Diğer taraftan borç veren kişi ise, adam anlaştıkları vakitte yanına gelmeyince ‘belki alacağını bir gemiyle göndermiştir’ diye bakıp sormak için sahile gitmiş. Şöyle demiş:
“Allah’ım! Benim bu işimi çöz. Ben o borcu sana verdim (kefil olarak seni kabul ettim.)”
Geminin gelmediğini görünce ailesi için odun toplayıp evine dönmeye karar vermiş. Odun toplarken, denizin bir kıyısından ta diğer kıyısına kadar Allah (subhânehû ve teâlâ)’nın sürüklediği o içinde parasının bulunduğu odunu da almış. Fakat onu odun diye; içinde parasının ve bir mektubun bulunduğundan haberi olmadan almış. Ve odunları alıp eve götürmüş. Odunları kesmeye başlamış. Odunlardan birini kesmiş ve içinde bir para ve bir yazı bulunduğunu görmüş. Yazıyı okumuş ve anlamış ki bu para borç verdiği adamdan!
Sonra bu borçlu adam bir süre sonra bir gemi bulmuş. Gemiye binip karşı tarafa geçmiş ve hemen adamın yanına gitmiş. O’na: “Vallahi paranı sana getirmek için çok gemi aradım, fakat içinde geldiğim gemiden önce bir gemi bulamadım” diyerek geç kaldığı için O’ndan özür dilemiş ve yanındaki 1000 dinarı O’na uzatmış. Alacaklı adam: “Sen borcunu bana bir şeyle göndermiş miydin?” diye sormuş. O da, denize saldığı odunun O’nun eline geçmesine neredeyse ihtimal vermediği için: “Dedim ya sana, içinde geldiğim bu gemiden önce bir gemi bulamadım. Bu sebeple paranı gemiyle ulaştırma durumum da olmadı.” demiş. Adam da şöyle demiş:
“Allah (subhânehû ve teâlâ) odunun içinde gönderdiğin emaneti bana ulaştırdı. Yanında getirdiğin bu (ikinci) 1000 dinarla dönebilirsin.”
Bu kıssayı Rasûlullah (sallallahu aleyhi ve sellem) anlatmış, Buhari ve Ahmed (rahimehumallah) rivayet etmişlerdir. Burada bu kıssa, başka yollardan gelen rivayetler de gözetilip hikayeleştirilerek aktarılmıştır.

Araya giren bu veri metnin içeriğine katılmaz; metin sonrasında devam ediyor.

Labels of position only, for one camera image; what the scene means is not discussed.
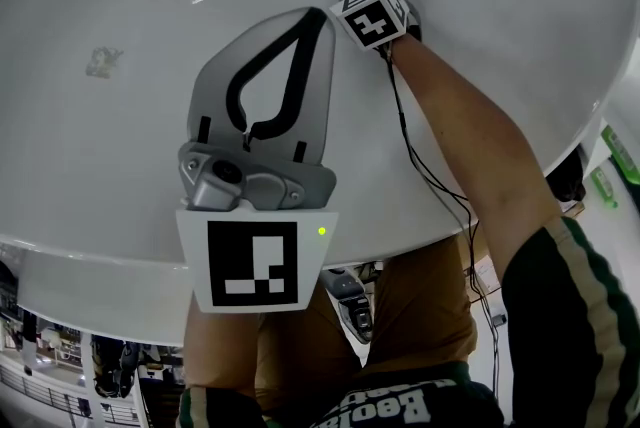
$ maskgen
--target black sleeve
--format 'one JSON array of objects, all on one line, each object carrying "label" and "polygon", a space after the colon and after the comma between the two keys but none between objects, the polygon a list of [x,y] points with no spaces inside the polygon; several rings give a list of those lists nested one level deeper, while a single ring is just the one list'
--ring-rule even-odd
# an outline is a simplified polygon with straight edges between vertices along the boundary
[{"label": "black sleeve", "polygon": [[636,312],[577,222],[553,220],[522,246],[503,297],[518,426],[623,427],[637,418]]},{"label": "black sleeve", "polygon": [[192,387],[186,389],[180,398],[176,426],[265,428],[266,424],[256,400],[226,389]]}]

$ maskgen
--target marker cube
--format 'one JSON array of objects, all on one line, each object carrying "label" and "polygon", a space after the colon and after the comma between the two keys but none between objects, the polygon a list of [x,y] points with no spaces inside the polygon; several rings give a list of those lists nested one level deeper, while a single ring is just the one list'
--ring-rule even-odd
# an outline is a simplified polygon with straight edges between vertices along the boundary
[{"label": "marker cube", "polygon": [[407,7],[401,0],[342,0],[331,12],[362,51],[407,32]]}]

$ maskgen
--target white sink basin
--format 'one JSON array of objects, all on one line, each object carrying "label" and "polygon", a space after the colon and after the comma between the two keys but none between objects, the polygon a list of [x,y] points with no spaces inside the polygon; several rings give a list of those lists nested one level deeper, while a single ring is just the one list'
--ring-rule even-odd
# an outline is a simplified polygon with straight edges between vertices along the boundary
[{"label": "white sink basin", "polygon": [[[515,119],[546,170],[577,142],[638,33],[638,0],[412,1],[425,42]],[[0,240],[63,256],[181,262],[176,155],[198,72],[261,19],[334,2],[0,0]],[[337,30],[324,164],[338,176],[329,208],[341,228],[330,259],[450,234],[455,223],[428,192],[416,194],[424,186],[383,64]],[[249,103],[279,105],[276,83],[247,94]],[[453,186],[403,96],[416,146]]]}]

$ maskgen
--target white curved surface
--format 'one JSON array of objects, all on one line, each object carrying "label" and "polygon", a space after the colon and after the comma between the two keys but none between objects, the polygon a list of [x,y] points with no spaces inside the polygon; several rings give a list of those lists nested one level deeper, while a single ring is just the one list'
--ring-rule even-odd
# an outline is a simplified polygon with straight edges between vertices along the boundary
[{"label": "white curved surface", "polygon": [[[198,72],[257,21],[334,1],[0,0],[0,239],[75,258],[182,262],[176,153]],[[575,144],[637,34],[637,0],[412,1],[425,41],[514,118],[545,169]],[[384,65],[338,34],[324,164],[338,176],[328,208],[341,222],[326,263],[456,232],[409,164]],[[85,72],[100,47],[123,52],[109,79]],[[284,70],[273,67],[274,78]],[[276,83],[247,93],[258,120],[279,105]],[[453,187],[402,89],[415,147]]]},{"label": "white curved surface", "polygon": [[191,282],[181,266],[122,266],[27,252],[18,304],[116,339],[182,346]]}]

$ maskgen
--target leg
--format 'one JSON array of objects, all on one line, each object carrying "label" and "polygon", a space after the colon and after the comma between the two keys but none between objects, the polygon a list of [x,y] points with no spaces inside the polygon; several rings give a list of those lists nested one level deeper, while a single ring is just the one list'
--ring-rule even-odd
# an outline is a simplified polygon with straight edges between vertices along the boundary
[{"label": "leg", "polygon": [[387,263],[376,284],[371,351],[359,376],[466,361],[476,346],[455,237]]},{"label": "leg", "polygon": [[321,285],[305,311],[265,316],[256,374],[256,399],[265,415],[284,422],[306,414],[305,399],[315,396],[318,402],[327,391],[339,392],[360,369]]}]

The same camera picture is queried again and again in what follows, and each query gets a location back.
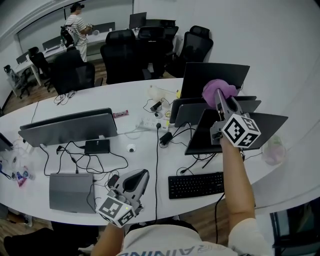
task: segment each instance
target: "white t-shirt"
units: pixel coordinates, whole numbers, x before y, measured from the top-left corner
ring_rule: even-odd
[[[87,37],[85,34],[81,34],[80,31],[86,29],[86,25],[84,20],[79,15],[71,14],[65,21],[66,25],[71,25],[71,27],[75,30],[77,35],[79,36],[79,40],[76,43],[77,46],[81,46],[87,43]]]
[[[230,232],[228,247],[202,241],[190,228],[151,225],[132,230],[124,239],[118,256],[271,256],[273,251],[258,230],[257,221],[248,218]]]

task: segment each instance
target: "power strip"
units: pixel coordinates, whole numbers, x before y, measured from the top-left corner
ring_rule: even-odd
[[[154,117],[146,117],[143,116],[141,118],[141,123],[139,125],[140,128],[148,129],[148,130],[157,130],[157,123],[161,124],[161,127],[159,128],[159,131],[161,132],[167,132],[169,130],[169,121],[163,120],[163,119],[157,119]]]

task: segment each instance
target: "purple object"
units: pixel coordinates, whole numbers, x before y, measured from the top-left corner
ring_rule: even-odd
[[[212,108],[216,107],[215,91],[220,89],[227,99],[230,96],[237,96],[238,92],[234,85],[229,85],[226,81],[221,79],[215,79],[208,82],[203,88],[202,97],[206,103]]]

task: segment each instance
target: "black keyboard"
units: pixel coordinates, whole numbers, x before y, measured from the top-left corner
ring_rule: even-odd
[[[169,199],[194,198],[225,192],[224,173],[169,176]]]

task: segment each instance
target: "striped shirt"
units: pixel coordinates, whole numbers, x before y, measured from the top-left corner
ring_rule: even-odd
[[[78,16],[78,15],[74,15],[71,14],[65,21],[66,25],[71,25],[71,27],[74,29],[74,31],[77,33],[77,35],[79,36],[79,40],[76,43],[77,46],[81,46],[85,43],[87,43],[87,37],[85,34],[81,34],[80,31],[86,29],[86,25],[84,23],[84,20]]]

Allah (celle celâluh) şöyle buyurmuştur:
“(O müminler ki) emanetlerini ve sözlerini gözetirler/muhafaza ederler/dikkate alırlar” (Mu’minûn 8, Meâric 32)
Yani kendilerine bir şey emanet edildiğinde ihanet etmezler. Söz verseler, anlaşma yapsalar buna bağlı kalırlar, gereğini yerine getirirler, aldatmazlar.
Birinden belli bir zamanda ödemek üzere borç alıp da ödeme zamanı geldiği ve ödemeye de güç yetirebildiği halde muteber hiçbir özrü olmaksızın borcunu ödemeden ölmüş olan bir kimse, Rasûlullah (sallallahu aleyhi ve sellem)’den hasen bir isnad ile gelen bir rivayete göre kabri ateşle tutuşturularak azap görür, ta ki o’nun borcunu birisi bilfiil ödeyene kadar. Aynı şekilde ödeme vakti belirlenmeksizin borç veren kimse bir zaman sonra borç verdiği kimseden borcunu ödemesini talep etse ve borçlu kişi de ödemekten aciz olmamasına rağmen ödemese ve bu hal üzere ölse bu kimse de bu tehditle muhataptır. Buhari ve Müslim (rahimehumallah)’ın rivayet ettikleri bir hadisinde Nebi (sallallahu aleyhi ve sellem) şöyle buyurmuştur: “Zenginin (yani fakir dahi olsa borcunu ödeme imkânı olanın) borcunu ödemeyi geciktirmesi zulümdür.” Malumdur ki zulüm haramdır.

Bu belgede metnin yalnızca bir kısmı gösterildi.